Compute & Synthetics

One of the major promises of AMD's APUs is the ability to harness the incredible on-die graphics power for general purpose compute. While we're still waiting for the holy grail of heterogeneous computing applications to show up, we can still evaluate just how strong Trinity's GPU is at non-rendering workloads.

Our first compute benchmark comes from Civilization V, which uses DirectCompute 5 to decompress textures on the fly. Civ V includes a sub-benchmark that exclusively tests the speed of their texture decompression algorithm by repeatedly decompressing the textures required for one of the game's leader scenes. And while games that use GPU compute functionality for texture decompression are still rare, it's becoming increasingly common as it's a practical way to pack textures in the most suitable manner for shipping rather than being limited to DX texture compression.

Compute: Civilization V

Similar to what we've already seen, Trinity offers a 15% increase in performance here compared to Llano. The compute advantage here over Intel's HD 4000 is solid as well.

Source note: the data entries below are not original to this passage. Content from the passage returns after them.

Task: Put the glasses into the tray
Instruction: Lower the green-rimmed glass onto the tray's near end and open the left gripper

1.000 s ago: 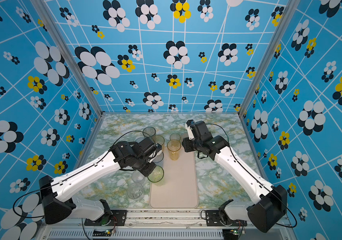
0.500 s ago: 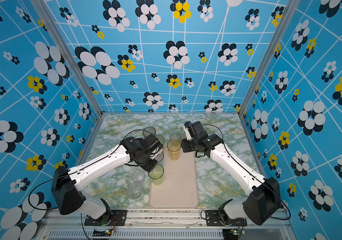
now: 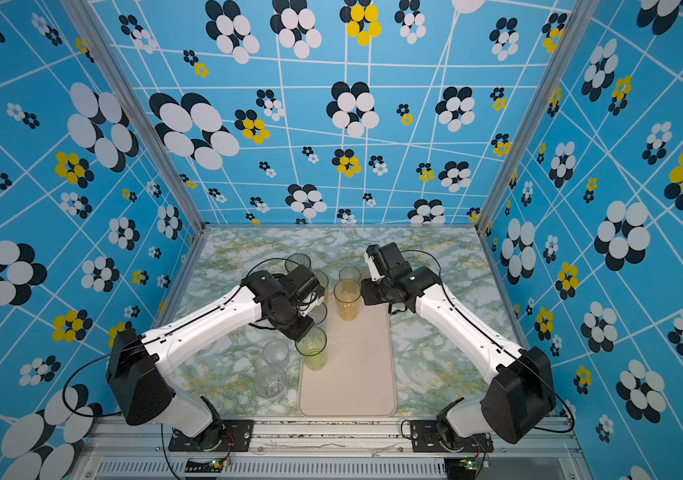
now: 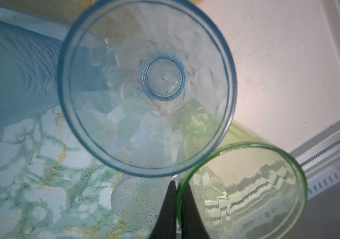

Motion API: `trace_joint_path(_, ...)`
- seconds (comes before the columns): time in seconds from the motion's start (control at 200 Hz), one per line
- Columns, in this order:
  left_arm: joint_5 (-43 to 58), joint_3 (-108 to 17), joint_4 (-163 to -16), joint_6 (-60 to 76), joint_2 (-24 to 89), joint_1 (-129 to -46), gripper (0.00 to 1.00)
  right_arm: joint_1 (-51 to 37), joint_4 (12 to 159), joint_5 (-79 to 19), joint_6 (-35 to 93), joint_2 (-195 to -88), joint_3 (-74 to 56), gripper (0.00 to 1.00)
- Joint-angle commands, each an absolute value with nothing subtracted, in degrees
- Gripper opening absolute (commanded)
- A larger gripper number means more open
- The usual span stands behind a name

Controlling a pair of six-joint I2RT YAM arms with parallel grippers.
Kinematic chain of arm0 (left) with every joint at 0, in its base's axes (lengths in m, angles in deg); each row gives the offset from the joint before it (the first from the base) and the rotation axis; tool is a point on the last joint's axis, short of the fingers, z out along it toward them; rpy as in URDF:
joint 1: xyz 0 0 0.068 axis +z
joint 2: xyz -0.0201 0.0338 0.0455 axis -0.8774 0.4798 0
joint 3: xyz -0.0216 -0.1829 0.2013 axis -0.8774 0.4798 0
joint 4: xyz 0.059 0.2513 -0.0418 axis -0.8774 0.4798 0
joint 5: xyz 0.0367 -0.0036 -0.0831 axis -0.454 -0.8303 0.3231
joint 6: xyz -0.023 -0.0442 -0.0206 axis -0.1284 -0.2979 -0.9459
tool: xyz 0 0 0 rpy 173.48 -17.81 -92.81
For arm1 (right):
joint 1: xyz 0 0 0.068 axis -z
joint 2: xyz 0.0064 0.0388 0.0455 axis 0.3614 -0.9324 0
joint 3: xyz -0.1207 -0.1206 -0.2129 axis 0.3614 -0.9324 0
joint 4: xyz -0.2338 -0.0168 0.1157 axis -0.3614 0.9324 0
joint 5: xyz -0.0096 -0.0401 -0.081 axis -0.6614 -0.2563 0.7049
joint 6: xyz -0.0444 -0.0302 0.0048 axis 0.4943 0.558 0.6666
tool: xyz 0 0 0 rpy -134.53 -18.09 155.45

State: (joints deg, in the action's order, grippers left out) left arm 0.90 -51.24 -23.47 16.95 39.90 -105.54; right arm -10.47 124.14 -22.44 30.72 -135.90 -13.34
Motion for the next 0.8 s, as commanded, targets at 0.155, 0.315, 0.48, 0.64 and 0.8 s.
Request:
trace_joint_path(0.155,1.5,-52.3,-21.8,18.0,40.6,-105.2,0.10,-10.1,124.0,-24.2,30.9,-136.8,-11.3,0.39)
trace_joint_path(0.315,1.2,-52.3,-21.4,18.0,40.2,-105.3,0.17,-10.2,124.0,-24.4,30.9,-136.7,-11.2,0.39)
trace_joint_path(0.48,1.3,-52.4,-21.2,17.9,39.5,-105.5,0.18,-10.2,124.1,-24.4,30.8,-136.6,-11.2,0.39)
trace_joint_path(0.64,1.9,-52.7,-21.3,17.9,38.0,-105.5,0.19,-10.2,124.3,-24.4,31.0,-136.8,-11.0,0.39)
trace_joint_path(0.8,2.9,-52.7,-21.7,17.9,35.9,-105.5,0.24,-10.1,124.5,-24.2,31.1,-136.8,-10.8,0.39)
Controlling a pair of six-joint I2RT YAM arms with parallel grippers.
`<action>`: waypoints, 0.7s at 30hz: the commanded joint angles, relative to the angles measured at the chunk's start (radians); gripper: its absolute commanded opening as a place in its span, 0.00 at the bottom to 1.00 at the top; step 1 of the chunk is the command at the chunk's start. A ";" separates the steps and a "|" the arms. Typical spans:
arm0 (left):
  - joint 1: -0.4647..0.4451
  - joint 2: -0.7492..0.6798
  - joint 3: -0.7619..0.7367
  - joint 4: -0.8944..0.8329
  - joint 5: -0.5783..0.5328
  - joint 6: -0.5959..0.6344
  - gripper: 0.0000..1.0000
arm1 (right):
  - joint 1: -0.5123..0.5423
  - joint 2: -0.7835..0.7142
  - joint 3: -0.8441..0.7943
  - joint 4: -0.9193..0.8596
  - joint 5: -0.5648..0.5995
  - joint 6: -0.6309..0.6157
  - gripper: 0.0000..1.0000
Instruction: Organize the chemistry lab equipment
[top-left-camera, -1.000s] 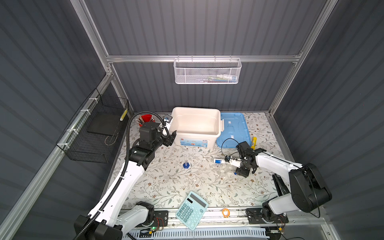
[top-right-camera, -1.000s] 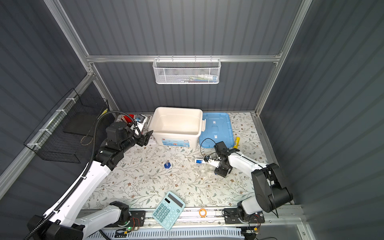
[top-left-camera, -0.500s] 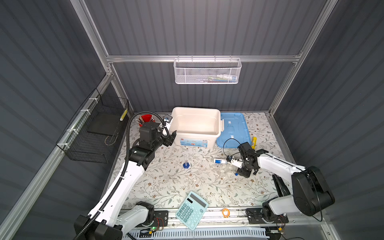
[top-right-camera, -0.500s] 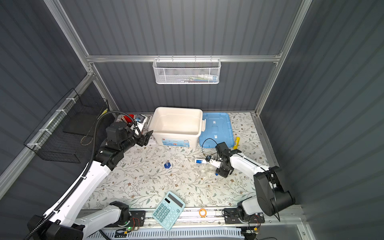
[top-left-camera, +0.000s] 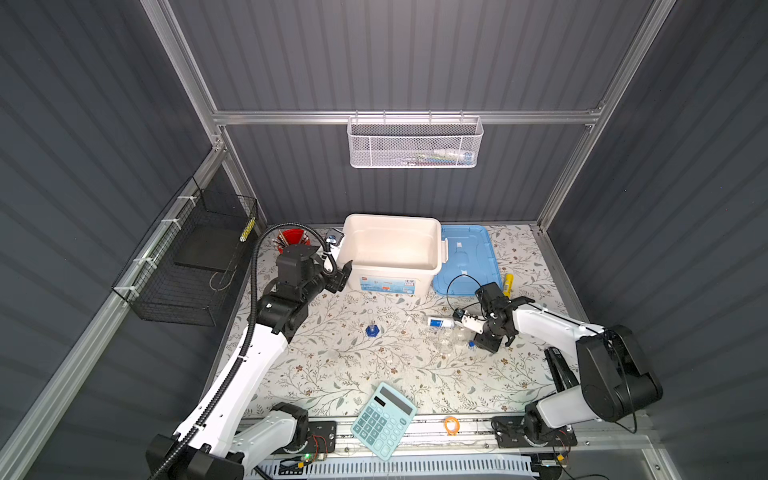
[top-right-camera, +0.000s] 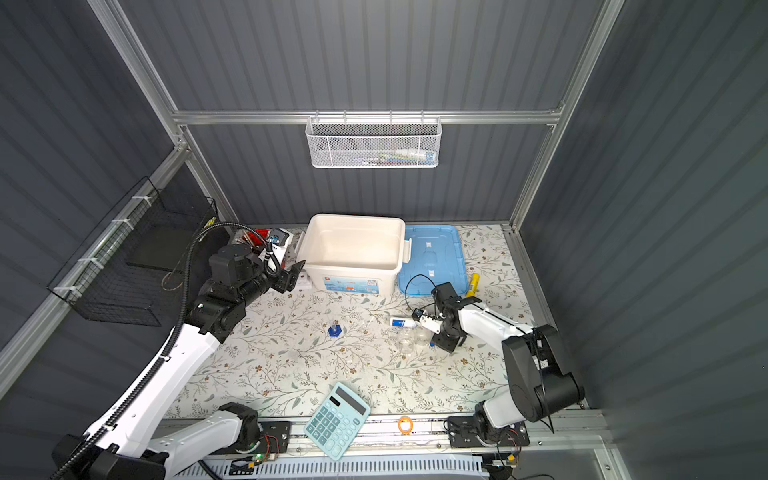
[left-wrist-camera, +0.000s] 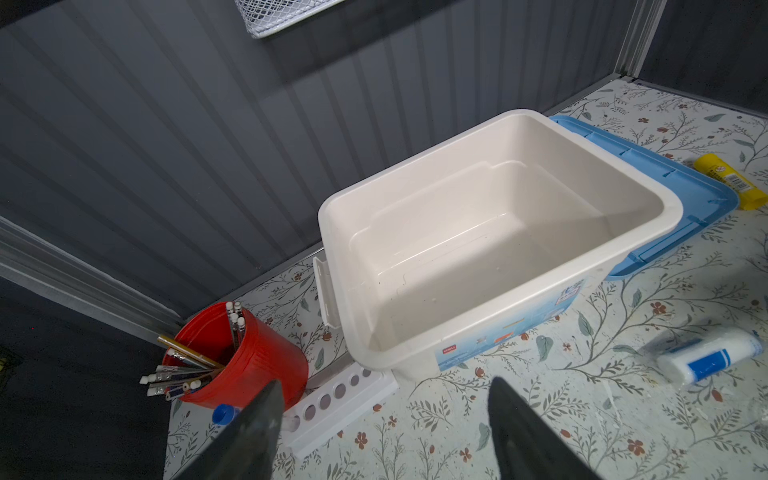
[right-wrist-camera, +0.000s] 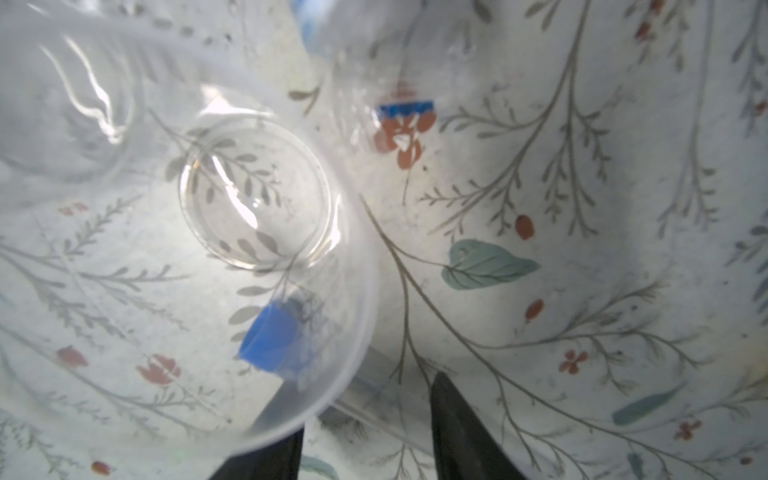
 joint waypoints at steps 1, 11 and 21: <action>-0.005 -0.011 0.004 0.003 0.007 0.012 0.78 | -0.013 -0.022 -0.005 -0.021 -0.009 0.000 0.46; -0.005 -0.010 0.009 0.000 0.009 0.012 0.78 | -0.042 -0.001 0.022 -0.030 -0.033 0.034 0.35; -0.005 -0.012 0.007 0.000 0.007 0.012 0.78 | -0.072 0.069 0.092 -0.048 -0.007 0.112 0.31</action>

Our next benchmark is SmallLuxGPU, the GPU ray tracing branch of the open source LuxRender renderer. We're now using a development build from the version 2.0 branch, and we've moved on to a more complex scene that hopefully will provide a greater challenge to our GPUs.

SmallLuxGPU 2.0d4

Intel significantly shrinks the gap between itself and Trinity in this test, and AMD doesn't really move performance forward that much compared to Llano either.

For our next benchmark we're looking at AESEncryptDecrypt, an OpenCL AES encryption routine that AES encrypts/decrypts an 8K x 8K pixel square image file. The results of this benchmark are the average time to encrypt the image over a number of iterations of the AES cypher. Note that this test fails on all Intel processor graphics, so the results below only include AMD APUs and discrete GPUs.

AESEncryptDecrypt

We see a pretty hefty increase in performance over Llano in our AES benchmark. The on-die Radeon HD 7660D even manages to outperform NVIDIA's GeForce GT 640, a $100+ discrete GPU.

Our fourth benchmark is once again looking at compute shader performance, this time through the Fluid simulation sample in the DirectX SDK. This program simulates the motion and interactions of a 16k particle fluid using a compute shader, with a choice of several different algorithms. In this case we're using an (O)n^2 nearest neighbor method that is optimized by using shared memory to cache data.

DirectX11 Compute Shader Fluid Simulation - Nearest Neighbor

For our last compute test, Trinity does a reasonable job improving performance over Llano. If you're in need of a lot of GPU computing horsepower you're going to be best served by a discrete GPU, but it's good to see the processor based GPUs inch their way up the charts.

Synthetic Performance

Moving on, we'll take a few moments to look at synthetic performance. Synthetic performance is a poor tool to rank GPUs—what really matters is the games—but by breaking down workloads into discrete tasks it can sometimes tell us things that we don't see in games.

Our first synthetic test is 3DMark Vantage's pixel fill test. Typically this test is memory bandwidth bound as the nature of the test has the ROPs pushing as many pixels as possible with as little overhead as possible, which in turn shifts the bottleneck to memory bandwidth so long as there's enough ROP throughput in the first place.

3DMark Vantage Pixel Fill

Since our Llano and Trinity numbers were both run at DDR3-1866, there's no real performance improvement here. Ivy Bridge actually does quite well in this test, at least the HD 4000.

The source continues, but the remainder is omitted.